The role of infection in the development and complications of atherosclerosis has been the focus of much attention. We reported previously that influenza vaccination was associated with reduced risk of recurrent myocardial infarction. Here, we report the effect of influenza A virus on the apolipoprotein E-deficient (apoE(-/-)) mouse, an animal model of atherosclerosis.

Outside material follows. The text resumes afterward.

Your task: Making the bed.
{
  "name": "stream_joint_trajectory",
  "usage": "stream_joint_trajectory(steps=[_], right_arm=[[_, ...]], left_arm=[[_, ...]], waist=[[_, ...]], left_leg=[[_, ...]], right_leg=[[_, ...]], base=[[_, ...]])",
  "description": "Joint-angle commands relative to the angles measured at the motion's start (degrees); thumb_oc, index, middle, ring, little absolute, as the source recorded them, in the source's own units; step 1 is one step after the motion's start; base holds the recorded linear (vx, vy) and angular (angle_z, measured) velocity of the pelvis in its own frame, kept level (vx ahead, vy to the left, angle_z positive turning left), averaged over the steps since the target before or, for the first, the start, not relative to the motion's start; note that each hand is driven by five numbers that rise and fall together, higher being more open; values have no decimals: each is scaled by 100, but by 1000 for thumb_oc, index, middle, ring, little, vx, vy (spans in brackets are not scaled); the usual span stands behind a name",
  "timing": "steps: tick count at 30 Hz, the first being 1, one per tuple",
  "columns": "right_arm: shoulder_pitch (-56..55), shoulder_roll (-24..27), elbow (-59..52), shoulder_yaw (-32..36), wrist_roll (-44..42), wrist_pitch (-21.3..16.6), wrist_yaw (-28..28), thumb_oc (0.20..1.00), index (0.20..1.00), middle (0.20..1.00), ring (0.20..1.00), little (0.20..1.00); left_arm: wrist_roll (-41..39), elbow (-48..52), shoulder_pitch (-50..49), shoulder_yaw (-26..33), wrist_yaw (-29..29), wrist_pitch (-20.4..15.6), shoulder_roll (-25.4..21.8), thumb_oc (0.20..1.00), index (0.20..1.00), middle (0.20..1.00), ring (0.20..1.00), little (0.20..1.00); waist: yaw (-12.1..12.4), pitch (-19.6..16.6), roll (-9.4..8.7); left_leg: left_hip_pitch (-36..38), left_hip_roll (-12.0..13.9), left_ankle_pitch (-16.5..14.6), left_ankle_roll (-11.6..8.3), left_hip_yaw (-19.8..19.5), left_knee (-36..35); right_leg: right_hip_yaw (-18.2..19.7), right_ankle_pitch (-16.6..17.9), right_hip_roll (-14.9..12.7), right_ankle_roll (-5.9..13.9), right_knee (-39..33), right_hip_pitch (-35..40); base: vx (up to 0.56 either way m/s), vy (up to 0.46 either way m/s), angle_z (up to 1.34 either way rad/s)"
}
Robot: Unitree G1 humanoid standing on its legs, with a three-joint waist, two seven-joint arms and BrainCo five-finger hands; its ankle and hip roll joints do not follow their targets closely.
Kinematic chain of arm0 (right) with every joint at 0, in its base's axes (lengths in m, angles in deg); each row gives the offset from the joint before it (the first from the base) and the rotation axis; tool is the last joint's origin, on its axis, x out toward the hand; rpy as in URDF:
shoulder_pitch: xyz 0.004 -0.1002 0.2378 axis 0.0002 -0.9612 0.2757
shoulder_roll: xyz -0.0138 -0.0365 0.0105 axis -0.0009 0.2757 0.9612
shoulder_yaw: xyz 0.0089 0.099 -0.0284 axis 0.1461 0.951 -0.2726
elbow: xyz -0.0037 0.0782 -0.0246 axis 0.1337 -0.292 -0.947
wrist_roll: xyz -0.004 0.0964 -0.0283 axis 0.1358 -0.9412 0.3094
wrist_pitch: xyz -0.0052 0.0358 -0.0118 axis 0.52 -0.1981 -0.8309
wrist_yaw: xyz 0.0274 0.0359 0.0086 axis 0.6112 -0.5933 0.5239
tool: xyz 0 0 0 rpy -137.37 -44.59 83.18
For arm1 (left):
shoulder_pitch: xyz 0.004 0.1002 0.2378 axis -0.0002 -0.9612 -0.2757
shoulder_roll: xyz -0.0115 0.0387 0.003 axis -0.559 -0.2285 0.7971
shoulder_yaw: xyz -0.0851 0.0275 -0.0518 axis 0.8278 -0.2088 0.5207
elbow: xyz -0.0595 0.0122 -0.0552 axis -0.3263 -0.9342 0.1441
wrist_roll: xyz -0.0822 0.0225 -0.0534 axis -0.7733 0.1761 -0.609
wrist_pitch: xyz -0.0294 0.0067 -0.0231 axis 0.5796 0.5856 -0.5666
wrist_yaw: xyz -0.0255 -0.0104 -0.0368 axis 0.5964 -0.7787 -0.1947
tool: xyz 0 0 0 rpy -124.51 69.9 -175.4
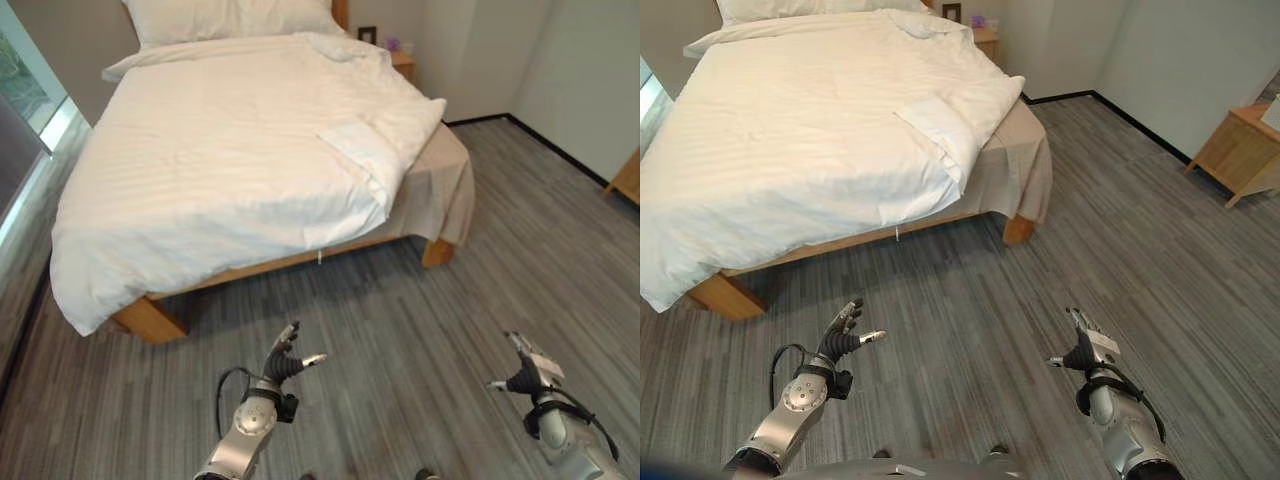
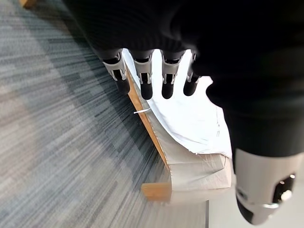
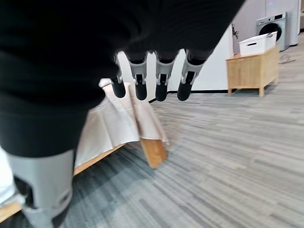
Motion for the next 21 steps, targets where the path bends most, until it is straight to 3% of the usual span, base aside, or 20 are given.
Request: stream_joint_trajectory(steps=[1, 6, 7, 10, 13, 17, 19, 21], right_arm=[[240, 24, -364, 166, -121, -162, 268, 1000, 1000, 1000, 1000, 1000], [203, -292, -554, 216, -709, -144, 219, 1000, 1000, 1000, 1000, 1000], [270, -433, -717, 192, -1123, -176, 173, 1000, 1000, 1000, 1000, 1000], [303, -477, -868, 185, -1191, -172, 109, 1000, 1000, 1000, 1000, 1000], [275, -508, -973, 223, -1389, -199, 123, 1000, 1000, 1000, 1000, 1000], [158, -440, -985, 198, -1320, -244, 95, 1000, 1000, 1000, 1000, 1000], [191, -321, -976, 195, -1350, -289, 85, 1000, 1000, 1000, 1000, 1000], [200, -168, -1000, 211, -1424, -349, 78, 1000, 1000, 1000, 1000, 1000]], left_arm=[[176, 276, 191, 20, 24, -277, 6, 1000, 1000, 1000, 1000, 1000], [60, 140, 283, -33, 34, -159, 21, 1000, 1000, 1000, 1000, 1000], [-13, 146, 336, -16, 97, -115, -25, 1000, 1000, 1000, 1000, 1000], [-119, 171, 335, 103, 147, -116, -44, 1000, 1000, 1000, 1000, 1000], [-239, 158, 276, 228, 194, -86, -67, 1000, 1000, 1000, 1000, 1000], [-307, 17, 212, 327, 198, -159, 48, 1000, 1000, 1000, 1000, 1000], [-453, 63, 142, 357, 188, -192, 126, 1000, 1000, 1000, 1000, 1000], [-668, 137, 114, 322, 155, -231, 178, 1000, 1000, 1000, 1000, 1000]], waist=[[44, 7, -172], [-17, 127, -219], [-131, 408, -159], [-141, 461, -137], [-203, 534, -113], [-284, 474, -13], [-303, 508, 88], [-235, 629, 142]], left_leg=[[57, 284, -270, -143, -48, 30], [-39, 211, -284, -81, -67, 30], [-125, 260, -273, -45, -33, 30], [-209, 371, -239, -83, 142, 30], [-244, 509, -157, -195, 326, 30], [34, 549, -308, -249, 344, 78], [20, 659, -409, -285, 379, 684], [-497, 972, -26, -381, 186, 2027]], right_leg=[[-132, 172, -614, 366, 63, -259], [-76, 202, -663, 393, 192, -430], [54, 178, -687, 411, 831, -1030], [-28, 143, -646, 395, 1120, -1462], [-315, 264, -459, 280, 864, -1851], [-284, 192, -352, 160, 616, -1631], [-290, 64, -257, 23, 550, -1477], [-297, -134, -50, -234, 393, -1143]], base=[[0, 0, 0], [-40, 5, -5], [-144, 3, -19], [-93, -58, -42], [87, -173, -45], [167, -163, -18], [126, -199, -16], [129, -287, -27]])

Twenty-four apoE(-/-) mice >24 months old were injected with 1 LD(50) (lethal dose 50) of influenza A virus. Ten wild-type C57BL/6 infected mice and 11 noninfected age-matched apoE(-/-) mice served as controls. Multiple aortic sections were studied histologically 3, 5, and 10 days later. The infected mice showed markedly increased intimal cellularity compared with the noninfected apoE(-/-) mice. No aortic abnormalities were seen in infected wild-type mice. Ten infected apoE(-/-) mice had a significant subendothelial infiltrate composed of a heterogeneous group of cells that stained positively for smooth muscle cell actin, F4/80 (macrophages), and CD3 (T lymphocytes). One case of subocclusive platelet and fibrin-rich thrombus was seen.


This study shows that influenza infection promotes inflammation, smooth muscle cell proliferation, and fibrin deposition in atherosclerotic plaques.